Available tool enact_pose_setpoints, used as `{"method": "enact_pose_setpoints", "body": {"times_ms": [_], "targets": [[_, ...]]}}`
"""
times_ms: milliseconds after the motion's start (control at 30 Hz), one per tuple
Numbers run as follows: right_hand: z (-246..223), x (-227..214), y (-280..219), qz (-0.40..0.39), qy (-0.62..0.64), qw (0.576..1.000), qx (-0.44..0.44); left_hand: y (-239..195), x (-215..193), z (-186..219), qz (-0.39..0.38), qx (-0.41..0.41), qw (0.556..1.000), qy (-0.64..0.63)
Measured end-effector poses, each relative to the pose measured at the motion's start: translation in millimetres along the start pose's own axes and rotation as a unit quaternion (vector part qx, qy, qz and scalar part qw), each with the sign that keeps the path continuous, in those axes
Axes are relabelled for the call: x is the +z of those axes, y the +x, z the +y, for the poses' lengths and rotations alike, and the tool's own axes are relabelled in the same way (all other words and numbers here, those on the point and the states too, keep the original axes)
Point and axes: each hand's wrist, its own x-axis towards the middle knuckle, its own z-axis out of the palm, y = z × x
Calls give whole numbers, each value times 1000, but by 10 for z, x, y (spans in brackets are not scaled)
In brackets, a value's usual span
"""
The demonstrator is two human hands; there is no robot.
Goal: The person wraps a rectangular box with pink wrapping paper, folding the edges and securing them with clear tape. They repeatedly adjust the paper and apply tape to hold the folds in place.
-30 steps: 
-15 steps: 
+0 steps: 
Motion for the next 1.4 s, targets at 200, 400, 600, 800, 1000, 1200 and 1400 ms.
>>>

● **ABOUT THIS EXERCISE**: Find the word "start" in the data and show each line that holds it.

● **RESPONSE TO THIS TASK**:
times_ms: milliseconds after the motion's start (control at 30 Hz), one per tuple
Measured end-effector poses, each relative to the pose measured at the motion's start: translation in millimetres along the start pose's own axes and rotation as a unit quaternion (vector part qx, qy, qz and scalar part qw), each with the sign that keeps the path continuous, in those axes

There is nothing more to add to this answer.